# EXERCISE INSTRUCTIONS:
Copy out exactly the line that contains "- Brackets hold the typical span" and all lines following it to the end of the data.

# SOURCE MATERIAL:
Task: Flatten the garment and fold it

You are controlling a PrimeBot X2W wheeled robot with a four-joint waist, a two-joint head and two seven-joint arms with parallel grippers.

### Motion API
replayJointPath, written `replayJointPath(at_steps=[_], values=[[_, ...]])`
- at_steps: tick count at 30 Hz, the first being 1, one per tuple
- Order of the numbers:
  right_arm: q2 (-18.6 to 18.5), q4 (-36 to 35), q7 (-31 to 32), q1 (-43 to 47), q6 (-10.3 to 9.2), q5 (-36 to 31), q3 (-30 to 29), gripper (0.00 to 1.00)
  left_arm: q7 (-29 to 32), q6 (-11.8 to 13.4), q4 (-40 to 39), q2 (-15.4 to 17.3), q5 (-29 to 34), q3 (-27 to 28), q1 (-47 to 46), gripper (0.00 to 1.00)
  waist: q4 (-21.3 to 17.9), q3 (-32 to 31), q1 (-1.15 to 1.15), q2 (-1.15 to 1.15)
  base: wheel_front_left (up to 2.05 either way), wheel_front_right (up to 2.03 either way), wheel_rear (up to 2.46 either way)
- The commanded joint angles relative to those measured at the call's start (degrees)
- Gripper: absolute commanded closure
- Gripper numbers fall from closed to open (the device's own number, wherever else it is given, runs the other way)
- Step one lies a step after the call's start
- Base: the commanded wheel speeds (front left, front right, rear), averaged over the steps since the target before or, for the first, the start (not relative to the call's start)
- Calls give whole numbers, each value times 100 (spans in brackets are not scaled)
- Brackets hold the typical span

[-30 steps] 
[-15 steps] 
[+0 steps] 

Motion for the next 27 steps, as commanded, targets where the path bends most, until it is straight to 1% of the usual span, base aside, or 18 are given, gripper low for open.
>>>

# OUTPUT:
- Brackets hold the typical span

[-30 steps] 
[-15 steps] 
[+0 steps] 

Motion for the next 27 steps, as commanded, targets where the path bends most, until it is straight to 1% of the usual span, base aside, or 18 are given, gripper low for open.
>>>

The exercise is fully answered.